The Monday after Easter (2015)

*Editor’s Note: This blog was first published in 2012. Every year it receives so much positive feedback that we feel it is worthwhile to offer it again.

This is a blog with a very specific audience. I know it may exclude some of you, but it may be healthy for you to eavesdrop.

This is for all the church planters and their volunteers on post-Easter Monday, struggling to make it from week-to-week, as well as the leaders and members of established churches which are anything but “mega” – well below the 200 threshold in terms of average attendance.

I don’t know how Easter Sunday went for you, but I have a hunch. 

It was bigger than normal, but less than breakthrough. It was good, but not great. Your attendance was large, but not staggering; worth being happy about, but not writing home about. You are grateful to God, but now that Easter is over, there’s a bit of a letdown. You wanted so much more.
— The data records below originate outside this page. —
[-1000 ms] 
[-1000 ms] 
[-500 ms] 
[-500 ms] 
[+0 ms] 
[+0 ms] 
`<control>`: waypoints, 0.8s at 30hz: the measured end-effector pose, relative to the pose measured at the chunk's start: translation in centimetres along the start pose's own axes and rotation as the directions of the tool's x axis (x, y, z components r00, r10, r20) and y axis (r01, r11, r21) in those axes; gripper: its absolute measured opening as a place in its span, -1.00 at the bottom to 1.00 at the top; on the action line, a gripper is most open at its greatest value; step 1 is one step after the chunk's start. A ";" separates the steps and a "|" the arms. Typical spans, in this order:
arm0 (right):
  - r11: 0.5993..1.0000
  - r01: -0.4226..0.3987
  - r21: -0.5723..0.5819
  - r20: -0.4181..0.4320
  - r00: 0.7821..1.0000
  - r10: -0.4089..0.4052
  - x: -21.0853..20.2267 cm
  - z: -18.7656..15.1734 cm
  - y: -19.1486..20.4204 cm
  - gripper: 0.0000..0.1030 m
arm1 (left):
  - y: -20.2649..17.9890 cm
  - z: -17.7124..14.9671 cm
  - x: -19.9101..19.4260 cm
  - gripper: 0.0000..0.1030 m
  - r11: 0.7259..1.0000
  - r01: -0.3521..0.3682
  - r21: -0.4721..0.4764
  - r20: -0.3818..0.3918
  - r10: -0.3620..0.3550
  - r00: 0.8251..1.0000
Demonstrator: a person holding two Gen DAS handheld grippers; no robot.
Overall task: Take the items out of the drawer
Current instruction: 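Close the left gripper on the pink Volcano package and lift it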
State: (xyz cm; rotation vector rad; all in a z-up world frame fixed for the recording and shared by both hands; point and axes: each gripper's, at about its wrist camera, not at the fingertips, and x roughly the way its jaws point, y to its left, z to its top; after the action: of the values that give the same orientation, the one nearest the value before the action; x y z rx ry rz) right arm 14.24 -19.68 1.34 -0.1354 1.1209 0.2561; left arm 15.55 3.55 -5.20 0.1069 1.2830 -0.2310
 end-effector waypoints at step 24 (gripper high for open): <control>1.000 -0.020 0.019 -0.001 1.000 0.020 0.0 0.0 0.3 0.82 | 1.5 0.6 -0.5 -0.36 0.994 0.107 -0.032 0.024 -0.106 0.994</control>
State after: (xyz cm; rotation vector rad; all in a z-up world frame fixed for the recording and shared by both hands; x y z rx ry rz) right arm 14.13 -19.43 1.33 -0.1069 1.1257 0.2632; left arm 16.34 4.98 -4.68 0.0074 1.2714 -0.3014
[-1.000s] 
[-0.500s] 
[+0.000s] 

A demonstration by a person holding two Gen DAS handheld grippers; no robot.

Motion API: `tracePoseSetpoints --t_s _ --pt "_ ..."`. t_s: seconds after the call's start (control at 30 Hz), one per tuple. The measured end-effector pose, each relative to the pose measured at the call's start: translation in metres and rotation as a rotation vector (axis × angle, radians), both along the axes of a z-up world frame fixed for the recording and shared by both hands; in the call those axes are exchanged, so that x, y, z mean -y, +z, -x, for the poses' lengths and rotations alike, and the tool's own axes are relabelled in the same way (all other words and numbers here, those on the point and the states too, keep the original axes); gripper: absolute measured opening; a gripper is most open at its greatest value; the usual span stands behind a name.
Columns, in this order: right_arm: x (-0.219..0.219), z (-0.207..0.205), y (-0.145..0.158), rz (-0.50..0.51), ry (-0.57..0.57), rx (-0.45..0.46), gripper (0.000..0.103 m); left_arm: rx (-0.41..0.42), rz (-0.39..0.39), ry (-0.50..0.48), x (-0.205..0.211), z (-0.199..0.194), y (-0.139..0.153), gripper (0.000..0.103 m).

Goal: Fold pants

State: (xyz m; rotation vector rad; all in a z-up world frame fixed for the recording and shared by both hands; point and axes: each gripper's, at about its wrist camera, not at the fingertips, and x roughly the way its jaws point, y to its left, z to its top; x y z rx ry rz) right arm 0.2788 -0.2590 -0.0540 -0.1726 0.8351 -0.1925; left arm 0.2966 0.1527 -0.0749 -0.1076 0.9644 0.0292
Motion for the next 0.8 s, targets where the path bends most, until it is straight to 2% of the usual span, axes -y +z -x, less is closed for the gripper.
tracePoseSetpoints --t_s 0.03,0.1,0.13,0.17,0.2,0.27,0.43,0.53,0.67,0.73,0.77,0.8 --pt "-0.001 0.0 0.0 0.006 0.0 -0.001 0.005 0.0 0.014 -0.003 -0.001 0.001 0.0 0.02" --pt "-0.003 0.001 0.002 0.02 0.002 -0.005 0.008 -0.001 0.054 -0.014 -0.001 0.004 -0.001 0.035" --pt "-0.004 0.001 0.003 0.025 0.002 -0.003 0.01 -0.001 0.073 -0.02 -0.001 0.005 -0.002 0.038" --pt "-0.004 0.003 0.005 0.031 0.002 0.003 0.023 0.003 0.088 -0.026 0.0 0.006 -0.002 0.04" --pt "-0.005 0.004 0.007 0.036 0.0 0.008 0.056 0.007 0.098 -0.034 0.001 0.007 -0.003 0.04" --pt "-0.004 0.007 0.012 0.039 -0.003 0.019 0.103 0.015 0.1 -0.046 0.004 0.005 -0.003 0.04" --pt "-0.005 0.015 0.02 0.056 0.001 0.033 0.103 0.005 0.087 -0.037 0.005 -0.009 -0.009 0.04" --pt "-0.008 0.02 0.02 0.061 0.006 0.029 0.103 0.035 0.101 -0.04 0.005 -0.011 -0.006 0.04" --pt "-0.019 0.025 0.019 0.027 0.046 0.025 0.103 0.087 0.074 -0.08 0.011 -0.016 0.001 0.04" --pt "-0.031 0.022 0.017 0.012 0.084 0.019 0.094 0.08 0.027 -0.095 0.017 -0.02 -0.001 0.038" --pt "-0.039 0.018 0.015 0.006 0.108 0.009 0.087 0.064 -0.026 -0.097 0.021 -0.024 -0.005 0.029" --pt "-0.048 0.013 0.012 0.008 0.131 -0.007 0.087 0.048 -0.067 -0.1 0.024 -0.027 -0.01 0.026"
It was, in the end, a typical Easter Sunday.

And you are normal.

When you lead a church, you can't help but dream, and dream big. I think that’s one of the marks of a leader. But for most, it’s not long before the dream comes face to face with reality.

When I planted Meck, I just knew the mailer I sent out (we started churches with mailers in those days) would break every record of response, and that we would be a church in the hundreds, if not already approaching a thousand, in a matter of weeks or months.

Willow Creek, eat our dust. Saddleback? Come to our conference.

The reality was starting in a Hilton hotel in the midst of a tropical storm with 112 dripping wet people, and by the third weekend – through the strength of my preaching – cutting that sucker in half to a mere 56.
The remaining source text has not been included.